Australians must take a long-term approach to living with the threat of large bushfires. This means learning from Indigenous people, who have always had long-term interests at heart when looking after the landscape, Leslie Schultz, Jessica Weir, and Helen Langley write.
In October, we wrote an article for Policy Forum in order to attract public interest in protecting Ngadju Country in southern Western Australia. Unfortunately, since December, lightning has ignited 11 fires across Ngadju country. These fires tore through the Great Western Woodlands, the largest temperate arid woodland on earth, as well as coastal scrub and sand plains.
National headlines reported the 12 day closure of the Eyre Highway, the road that connects Perth with eastern Australia. Tourists and truck drivers were stranded at the Nullarbor Plain roadhouses at Caiguna, Cocklebiddy, and back to Eucla, while firefighters fought to protect the Balladonia roadhouse. Also closed were both the road and rail links between the Kalgoorlie mines and the port at Esperance.
Les Schultz, the Chair of Ngadju Conservation, has argued that the Ngadju people should be managing the landscape in this region, saying that “Ngadju through the Rangers and cool cultural burns can keep the roads and rail open.”
The Ngadju people have watched as fires fanned by erratic winds ripped through old growth forests, destroying mature woodlands, and devastating Ngadju cultural sites.
The fires went around the gnammas (granite rock holes), but the trees, shrubs, and traditional campsites surrounding these rock holes have been reduced to charcoal.
Most significantly, groves of wanyarr – water trees – have been lost. Wanyarr are eucalypts that Ngadju fashioned to create well shaped cavities to collect water to sustain them through their journeys through the arid landscape.
Once these trees are lost, a vital living cultural link is severed for the Ngadju traditional owners, both with their ancestors and their continuing association with country. This causes unique grief.

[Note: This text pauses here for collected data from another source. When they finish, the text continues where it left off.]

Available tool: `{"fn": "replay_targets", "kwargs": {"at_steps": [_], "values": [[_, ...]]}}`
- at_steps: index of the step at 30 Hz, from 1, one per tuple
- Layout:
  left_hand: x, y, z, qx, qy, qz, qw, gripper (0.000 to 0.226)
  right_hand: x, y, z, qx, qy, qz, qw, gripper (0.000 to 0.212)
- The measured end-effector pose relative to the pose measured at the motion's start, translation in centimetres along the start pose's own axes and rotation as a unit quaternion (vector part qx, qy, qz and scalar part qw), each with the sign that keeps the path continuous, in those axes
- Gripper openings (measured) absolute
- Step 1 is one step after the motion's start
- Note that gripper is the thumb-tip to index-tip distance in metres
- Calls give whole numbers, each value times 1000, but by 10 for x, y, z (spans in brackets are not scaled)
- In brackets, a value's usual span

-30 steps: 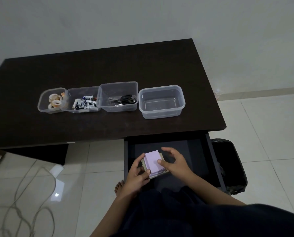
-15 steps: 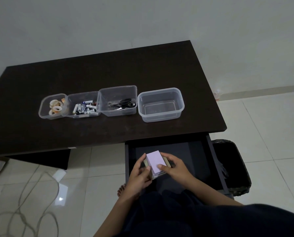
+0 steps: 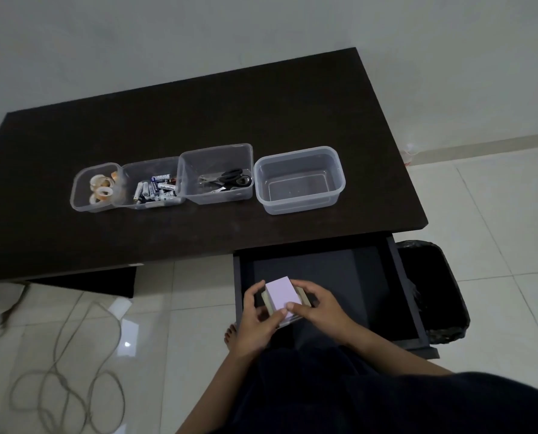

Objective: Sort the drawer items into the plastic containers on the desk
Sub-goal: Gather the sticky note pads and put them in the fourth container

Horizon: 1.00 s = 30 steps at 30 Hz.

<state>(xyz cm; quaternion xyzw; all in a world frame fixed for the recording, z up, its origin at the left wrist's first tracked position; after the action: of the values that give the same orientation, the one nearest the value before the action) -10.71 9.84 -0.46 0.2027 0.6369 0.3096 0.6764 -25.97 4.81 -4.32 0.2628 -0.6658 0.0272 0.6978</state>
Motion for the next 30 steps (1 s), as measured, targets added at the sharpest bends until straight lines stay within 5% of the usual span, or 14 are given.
{"fn": "replay_targets", "kwargs": {"at_steps": [11, 17, 21, 26, 30], "values": [[-5, 13, 41, -13, 43, 8, 999, 50, -1, -15, -39, 39, -4, 2, 999, 41], [-12, 16, 60, -26, 41, 18, 999, 44, -12, -36, -29, -39, 113, -16, 993, 31], [-8, 16, 72, -34, 33, 20, 999, 45, -29, -52, -16, 18, 287, -24, 957, 50], [-5, 21, 82, -37, 27, 21, 999, 46, -35, -57, -17, 145, 539, -24, 830, 58], [-2, 25, 84, -45, 27, 22, 998, 45, -39, -57, -17, 114, 551, -42, 826, 54]]}}
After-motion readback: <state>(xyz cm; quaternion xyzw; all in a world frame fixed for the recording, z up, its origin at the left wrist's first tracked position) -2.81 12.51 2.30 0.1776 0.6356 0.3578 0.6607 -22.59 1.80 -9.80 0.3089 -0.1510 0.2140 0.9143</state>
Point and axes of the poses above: each hand's wrist, its own y-axis away from the middle knuckle, its own z-axis out of the back of the hand, x = y × z, the point moved 2 cm from there along -y, towards the middle knuckle, and after that the axes turned 6 degrees about z, right-handed, at the moved point
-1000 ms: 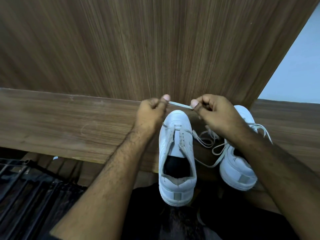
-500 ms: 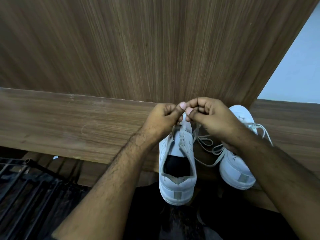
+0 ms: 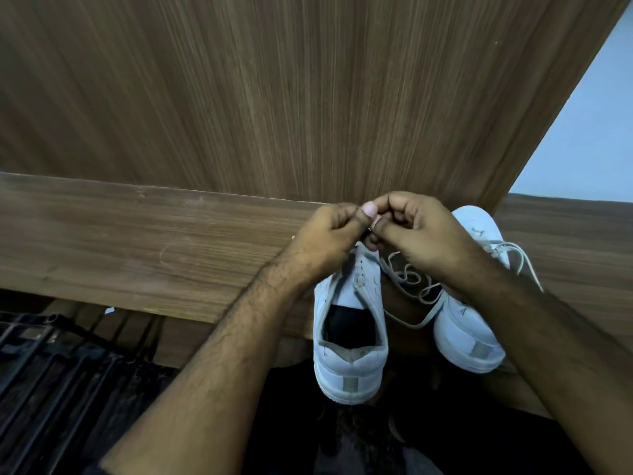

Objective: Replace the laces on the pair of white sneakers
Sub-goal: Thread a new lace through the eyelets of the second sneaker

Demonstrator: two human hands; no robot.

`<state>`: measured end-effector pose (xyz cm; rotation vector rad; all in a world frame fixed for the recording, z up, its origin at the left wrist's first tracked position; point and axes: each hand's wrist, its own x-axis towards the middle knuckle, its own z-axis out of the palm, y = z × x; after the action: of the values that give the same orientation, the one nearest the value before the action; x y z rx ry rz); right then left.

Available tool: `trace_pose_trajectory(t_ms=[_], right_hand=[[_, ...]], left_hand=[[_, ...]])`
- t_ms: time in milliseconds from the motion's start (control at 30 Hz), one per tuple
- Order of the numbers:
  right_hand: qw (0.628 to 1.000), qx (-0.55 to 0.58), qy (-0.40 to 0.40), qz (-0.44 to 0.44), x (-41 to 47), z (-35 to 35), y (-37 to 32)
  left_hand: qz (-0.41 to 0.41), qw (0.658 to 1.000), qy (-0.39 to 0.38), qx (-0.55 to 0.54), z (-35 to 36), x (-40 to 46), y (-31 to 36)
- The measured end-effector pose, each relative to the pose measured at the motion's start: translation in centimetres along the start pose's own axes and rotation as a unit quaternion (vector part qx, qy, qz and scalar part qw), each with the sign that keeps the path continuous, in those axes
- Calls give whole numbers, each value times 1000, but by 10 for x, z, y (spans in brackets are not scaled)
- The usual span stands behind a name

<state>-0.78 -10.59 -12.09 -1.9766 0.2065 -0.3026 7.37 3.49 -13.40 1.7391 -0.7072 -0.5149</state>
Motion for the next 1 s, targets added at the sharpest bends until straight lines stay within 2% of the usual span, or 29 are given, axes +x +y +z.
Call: trace_pose_trajectory(t_ms=[67,133,233,400,600,700,800,900,933,1000], right_hand=[[1000,2,13,8,-1,-2,1],[998,-42,38,17,-1,-6,4],[993,-98,62,26,-2,-9,6],[995,-97,31,6,-3,6,0],[997,-57,25,39,-9,6,-2],[986,-161,44,24,-13,-1,2],[981,-182,-19,58,-22,-1,3],[933,-323,-136,78,-33,15,5],[913,-373,-148,76,-37,23,4],[897,-422,-108,68,-40,38,5]], left_hand=[[15,1000,23,3,-2,2,1],[9,997,69,42,-11,4,-5],[-6,995,86,46,-22,4,-13],[-1,1000,-21,-11,-9,-1,-6],[0,1000,-10,29,-16,-2,-7],[-5,998,36,48,-21,-3,-8],[-9,995,78,59,-25,-2,-13],[-11,991,86,105,-26,-1,-17],[-10,987,85,135,-25,-1,-18],[-8,978,80,192,-23,-2,-18]])
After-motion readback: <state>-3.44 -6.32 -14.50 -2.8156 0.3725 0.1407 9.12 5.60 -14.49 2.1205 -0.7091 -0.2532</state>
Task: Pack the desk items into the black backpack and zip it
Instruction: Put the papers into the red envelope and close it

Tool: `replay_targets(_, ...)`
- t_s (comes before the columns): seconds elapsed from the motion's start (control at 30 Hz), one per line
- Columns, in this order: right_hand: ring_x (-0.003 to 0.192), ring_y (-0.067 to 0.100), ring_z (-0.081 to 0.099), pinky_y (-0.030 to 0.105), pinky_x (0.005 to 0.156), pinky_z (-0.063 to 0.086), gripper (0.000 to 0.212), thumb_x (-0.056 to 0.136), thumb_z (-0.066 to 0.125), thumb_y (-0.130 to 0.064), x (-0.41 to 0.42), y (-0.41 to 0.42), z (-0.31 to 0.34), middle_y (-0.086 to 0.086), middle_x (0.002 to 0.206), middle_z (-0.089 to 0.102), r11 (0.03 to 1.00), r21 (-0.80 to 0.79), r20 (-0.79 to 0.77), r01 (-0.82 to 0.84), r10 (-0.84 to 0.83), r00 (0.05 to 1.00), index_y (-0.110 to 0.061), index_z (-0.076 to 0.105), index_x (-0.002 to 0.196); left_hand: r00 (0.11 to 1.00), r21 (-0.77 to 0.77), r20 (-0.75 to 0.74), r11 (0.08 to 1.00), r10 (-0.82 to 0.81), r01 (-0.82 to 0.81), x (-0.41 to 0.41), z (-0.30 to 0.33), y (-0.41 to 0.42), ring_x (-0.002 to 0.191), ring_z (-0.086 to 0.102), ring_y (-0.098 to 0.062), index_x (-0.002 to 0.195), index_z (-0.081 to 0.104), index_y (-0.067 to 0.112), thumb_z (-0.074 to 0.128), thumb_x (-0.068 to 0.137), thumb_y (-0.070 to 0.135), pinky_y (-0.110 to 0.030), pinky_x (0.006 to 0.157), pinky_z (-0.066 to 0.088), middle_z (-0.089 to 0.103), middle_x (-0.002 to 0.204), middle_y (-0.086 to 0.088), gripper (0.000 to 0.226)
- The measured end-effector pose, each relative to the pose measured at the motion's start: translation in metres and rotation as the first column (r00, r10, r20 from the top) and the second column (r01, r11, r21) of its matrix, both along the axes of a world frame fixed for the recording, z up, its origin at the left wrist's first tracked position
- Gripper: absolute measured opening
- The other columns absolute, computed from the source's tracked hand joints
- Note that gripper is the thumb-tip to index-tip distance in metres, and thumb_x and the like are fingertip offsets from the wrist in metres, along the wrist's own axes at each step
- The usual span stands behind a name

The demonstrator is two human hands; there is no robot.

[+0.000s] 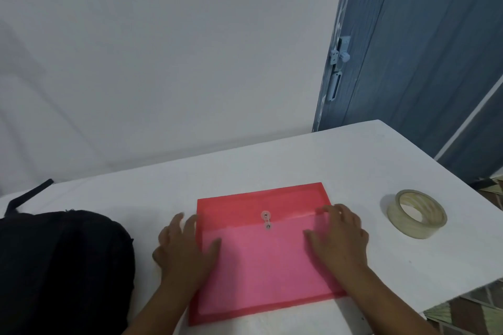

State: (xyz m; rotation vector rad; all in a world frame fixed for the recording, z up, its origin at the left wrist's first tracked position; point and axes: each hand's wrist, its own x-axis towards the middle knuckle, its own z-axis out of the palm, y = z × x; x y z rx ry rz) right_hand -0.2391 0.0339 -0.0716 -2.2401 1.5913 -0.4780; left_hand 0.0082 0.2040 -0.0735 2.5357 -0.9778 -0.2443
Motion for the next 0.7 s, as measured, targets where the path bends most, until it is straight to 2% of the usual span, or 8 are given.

As Valma Wicker, Ngadju Traditional Owner and Elder has said, “It’s heartbreaking. A lot of the old people with the cultural tradition of creating new water trees they’re gone. Only a few knew how to do it. And now the trees are burnt. I’m devastated. A few years back we got the kids at Norseman School to pick a water tree and look after it and now there is nothing.”
Due to limited funding for mitigation works, and the emphasis on protecting townships, Ngadju have had little access to fire sector resources to carry out mitigation works to protect their country and cultural sites.
However, the conversation is slowly changing, with increased support from government agencies for mitigation and Ngadju Conservation actively sourcing funding for a fire truck, personal protection equipment and insurance.
Meanwhile, the Ngadju Rangers who helped fight these fires as members of the Dundas Rural Bushfire Brigade are now waiting for the fires to be contained. When this happens, the emergency services will leave town, and the rangers will be assessing damage to country, recording the lost water trees and other devastated cultural assets, clearing bush tracks, and monitoring regrowth.
As Les Schultz, Traditional Owner and Elder of Ngadju land, has said, “The land is dead, it once was spiritual, now it is death everywhere, no birds, no animals, no creatures, no trees … It will take a long time to heal.”
In the reviews and recovery to follow the closure of the vital Eyre Highway road link, and the bushfires in southeast Australia, Indigenous people and their land management practices have been identified as part of the response. These initiatives must be supported if Australia is to learn to reduce our bushfire risk.
There have always been and will always be large and catastrophic fires in the landscape. Rapid shifts in the climate both heighten our bushfire risk and challenge our recovery. Working together places us in the strongest position to help look after all that we value.